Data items
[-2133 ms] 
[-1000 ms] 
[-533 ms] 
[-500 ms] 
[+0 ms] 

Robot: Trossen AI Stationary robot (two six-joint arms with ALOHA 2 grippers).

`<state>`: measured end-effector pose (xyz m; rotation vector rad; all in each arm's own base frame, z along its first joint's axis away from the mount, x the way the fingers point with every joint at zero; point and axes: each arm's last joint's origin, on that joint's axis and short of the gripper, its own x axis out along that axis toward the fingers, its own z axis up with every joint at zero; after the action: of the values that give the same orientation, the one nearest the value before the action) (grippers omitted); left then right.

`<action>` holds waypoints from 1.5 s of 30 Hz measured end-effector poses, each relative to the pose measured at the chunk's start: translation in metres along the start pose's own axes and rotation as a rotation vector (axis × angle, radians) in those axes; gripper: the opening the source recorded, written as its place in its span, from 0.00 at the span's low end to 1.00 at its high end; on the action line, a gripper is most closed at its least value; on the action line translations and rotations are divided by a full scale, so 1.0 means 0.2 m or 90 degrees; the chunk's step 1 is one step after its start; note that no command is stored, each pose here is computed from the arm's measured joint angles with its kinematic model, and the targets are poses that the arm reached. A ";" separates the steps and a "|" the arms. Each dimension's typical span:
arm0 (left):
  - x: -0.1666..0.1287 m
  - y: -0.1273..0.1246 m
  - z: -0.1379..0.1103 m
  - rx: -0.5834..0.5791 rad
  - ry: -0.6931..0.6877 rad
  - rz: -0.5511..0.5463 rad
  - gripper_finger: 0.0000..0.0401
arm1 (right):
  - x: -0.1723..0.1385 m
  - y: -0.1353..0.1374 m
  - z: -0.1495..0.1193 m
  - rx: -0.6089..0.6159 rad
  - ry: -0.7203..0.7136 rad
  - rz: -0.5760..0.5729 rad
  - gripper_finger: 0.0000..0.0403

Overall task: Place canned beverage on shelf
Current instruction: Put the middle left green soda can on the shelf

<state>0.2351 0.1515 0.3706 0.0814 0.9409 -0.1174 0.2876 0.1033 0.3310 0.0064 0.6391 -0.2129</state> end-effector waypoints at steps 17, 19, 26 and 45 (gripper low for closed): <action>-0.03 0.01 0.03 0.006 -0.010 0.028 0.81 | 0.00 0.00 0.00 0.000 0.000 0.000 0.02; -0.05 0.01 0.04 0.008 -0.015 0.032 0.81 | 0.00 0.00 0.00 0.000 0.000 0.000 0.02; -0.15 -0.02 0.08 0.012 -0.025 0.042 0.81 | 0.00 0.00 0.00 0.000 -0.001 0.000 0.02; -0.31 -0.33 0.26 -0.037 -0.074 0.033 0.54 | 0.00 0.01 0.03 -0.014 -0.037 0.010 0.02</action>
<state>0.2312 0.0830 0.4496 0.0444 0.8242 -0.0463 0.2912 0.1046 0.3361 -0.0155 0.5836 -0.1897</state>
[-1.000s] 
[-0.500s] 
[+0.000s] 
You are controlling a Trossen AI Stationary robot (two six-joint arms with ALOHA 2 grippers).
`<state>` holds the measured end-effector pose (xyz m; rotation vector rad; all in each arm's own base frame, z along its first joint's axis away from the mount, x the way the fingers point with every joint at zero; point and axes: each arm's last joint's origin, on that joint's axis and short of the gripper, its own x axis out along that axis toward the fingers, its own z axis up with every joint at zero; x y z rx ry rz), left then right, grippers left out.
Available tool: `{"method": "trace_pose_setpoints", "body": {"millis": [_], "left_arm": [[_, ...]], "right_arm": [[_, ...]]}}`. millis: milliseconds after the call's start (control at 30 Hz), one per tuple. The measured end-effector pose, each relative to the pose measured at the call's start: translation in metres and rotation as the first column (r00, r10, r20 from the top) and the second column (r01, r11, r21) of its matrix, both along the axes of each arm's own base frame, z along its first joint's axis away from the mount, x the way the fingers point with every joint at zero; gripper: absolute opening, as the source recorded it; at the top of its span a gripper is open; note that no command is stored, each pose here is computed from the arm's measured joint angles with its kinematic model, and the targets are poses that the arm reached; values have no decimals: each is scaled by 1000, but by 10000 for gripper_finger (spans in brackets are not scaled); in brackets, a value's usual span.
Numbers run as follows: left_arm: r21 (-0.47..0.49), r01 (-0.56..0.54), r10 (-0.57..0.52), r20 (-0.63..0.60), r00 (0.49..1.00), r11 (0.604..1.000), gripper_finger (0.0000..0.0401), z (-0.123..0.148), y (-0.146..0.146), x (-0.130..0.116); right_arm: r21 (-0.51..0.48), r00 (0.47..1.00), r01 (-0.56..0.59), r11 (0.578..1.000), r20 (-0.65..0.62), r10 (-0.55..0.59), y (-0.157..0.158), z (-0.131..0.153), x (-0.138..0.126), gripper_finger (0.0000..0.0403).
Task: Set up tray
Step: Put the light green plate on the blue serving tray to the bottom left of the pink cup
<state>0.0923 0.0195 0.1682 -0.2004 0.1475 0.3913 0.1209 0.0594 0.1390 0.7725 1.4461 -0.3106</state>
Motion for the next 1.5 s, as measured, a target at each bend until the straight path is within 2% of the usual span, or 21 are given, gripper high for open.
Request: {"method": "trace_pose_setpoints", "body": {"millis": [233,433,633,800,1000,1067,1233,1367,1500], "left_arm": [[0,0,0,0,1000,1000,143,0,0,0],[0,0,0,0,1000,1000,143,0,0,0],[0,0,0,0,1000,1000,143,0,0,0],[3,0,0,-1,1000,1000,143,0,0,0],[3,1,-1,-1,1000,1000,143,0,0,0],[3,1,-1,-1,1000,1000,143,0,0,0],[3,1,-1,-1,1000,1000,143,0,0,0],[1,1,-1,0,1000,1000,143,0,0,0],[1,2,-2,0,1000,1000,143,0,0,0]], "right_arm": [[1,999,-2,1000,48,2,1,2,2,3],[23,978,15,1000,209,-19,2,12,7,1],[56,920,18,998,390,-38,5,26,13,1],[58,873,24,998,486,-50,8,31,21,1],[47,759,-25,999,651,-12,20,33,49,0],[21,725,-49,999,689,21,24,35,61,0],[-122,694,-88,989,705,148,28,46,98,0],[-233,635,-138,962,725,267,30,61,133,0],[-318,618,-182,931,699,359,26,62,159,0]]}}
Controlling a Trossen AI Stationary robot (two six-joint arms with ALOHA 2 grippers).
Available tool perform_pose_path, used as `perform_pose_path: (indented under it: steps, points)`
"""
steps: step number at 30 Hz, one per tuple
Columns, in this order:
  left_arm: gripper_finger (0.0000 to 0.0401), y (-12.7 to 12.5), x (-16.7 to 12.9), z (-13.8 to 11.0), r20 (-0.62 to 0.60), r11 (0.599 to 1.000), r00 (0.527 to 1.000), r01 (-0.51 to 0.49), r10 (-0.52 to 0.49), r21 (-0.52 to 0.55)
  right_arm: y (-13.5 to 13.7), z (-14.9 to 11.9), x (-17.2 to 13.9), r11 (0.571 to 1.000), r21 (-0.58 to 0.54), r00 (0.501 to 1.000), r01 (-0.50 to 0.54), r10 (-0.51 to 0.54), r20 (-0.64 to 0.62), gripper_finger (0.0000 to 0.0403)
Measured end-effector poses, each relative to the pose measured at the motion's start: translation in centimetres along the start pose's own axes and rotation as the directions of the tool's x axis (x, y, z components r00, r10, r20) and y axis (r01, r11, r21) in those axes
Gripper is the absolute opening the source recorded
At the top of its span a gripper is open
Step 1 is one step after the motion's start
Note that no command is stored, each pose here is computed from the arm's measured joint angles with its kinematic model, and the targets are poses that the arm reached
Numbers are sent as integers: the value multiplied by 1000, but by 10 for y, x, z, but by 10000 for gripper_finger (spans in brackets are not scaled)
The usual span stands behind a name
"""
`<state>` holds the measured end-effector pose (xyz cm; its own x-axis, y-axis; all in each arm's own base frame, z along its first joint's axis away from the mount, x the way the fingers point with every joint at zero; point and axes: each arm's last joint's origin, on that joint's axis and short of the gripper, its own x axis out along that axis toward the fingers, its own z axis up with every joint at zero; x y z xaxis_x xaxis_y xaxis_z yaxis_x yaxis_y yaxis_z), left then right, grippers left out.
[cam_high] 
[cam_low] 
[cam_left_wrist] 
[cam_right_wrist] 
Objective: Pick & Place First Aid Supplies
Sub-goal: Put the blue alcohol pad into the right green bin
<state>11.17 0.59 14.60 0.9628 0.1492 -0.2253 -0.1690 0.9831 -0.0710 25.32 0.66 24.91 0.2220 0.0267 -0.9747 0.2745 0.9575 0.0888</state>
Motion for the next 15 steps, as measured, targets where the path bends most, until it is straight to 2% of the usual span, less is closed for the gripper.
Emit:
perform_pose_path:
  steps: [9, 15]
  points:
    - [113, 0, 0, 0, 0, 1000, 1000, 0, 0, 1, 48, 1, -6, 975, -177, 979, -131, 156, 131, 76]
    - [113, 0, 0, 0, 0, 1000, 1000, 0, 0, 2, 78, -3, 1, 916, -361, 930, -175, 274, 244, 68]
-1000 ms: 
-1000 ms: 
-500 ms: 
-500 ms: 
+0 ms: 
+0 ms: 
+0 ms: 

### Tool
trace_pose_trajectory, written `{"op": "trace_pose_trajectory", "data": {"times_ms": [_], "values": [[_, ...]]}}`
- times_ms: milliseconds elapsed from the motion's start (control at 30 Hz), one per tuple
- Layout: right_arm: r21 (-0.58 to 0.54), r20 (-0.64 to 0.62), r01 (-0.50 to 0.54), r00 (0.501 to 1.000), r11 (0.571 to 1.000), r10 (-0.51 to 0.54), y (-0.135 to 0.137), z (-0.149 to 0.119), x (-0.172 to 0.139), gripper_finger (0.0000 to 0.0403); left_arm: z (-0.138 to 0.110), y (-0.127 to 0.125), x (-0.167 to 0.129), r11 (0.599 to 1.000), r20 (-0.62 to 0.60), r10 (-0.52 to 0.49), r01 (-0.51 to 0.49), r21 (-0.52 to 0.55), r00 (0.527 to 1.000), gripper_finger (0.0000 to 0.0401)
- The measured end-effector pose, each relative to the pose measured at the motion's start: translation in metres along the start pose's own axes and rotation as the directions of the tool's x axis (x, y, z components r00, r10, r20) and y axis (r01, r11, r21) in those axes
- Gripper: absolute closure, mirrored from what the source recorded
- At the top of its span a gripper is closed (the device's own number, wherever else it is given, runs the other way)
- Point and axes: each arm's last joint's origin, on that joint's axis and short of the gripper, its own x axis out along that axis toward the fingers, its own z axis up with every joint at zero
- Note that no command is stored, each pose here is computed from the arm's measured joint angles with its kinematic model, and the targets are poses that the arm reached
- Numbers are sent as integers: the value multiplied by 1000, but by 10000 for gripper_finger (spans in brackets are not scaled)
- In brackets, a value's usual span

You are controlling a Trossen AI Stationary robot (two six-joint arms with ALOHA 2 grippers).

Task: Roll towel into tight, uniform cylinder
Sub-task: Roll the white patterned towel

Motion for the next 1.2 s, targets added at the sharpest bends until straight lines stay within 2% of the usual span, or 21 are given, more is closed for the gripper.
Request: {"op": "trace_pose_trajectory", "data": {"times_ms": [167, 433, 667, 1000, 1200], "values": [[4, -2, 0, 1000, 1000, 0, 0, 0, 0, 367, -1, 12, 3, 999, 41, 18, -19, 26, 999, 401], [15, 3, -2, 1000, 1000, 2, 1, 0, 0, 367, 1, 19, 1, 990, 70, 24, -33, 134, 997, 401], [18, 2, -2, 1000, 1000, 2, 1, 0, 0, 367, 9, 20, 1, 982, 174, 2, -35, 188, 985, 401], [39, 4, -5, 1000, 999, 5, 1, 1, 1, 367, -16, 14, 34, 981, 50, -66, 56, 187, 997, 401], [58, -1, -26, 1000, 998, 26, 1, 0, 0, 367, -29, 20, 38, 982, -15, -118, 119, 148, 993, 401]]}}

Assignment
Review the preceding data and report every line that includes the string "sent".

Response for this exercise
Numbers are sent as integers: the value multiplied by 1000, but by 10 for y, x, z, but by 10000 for gripper_finger (spans in brackets are not scaled)
- Numbers are sent as integers: the value multiplied by 1000, but by 10000 for gripper_finger (spans in brackets are not scaled)

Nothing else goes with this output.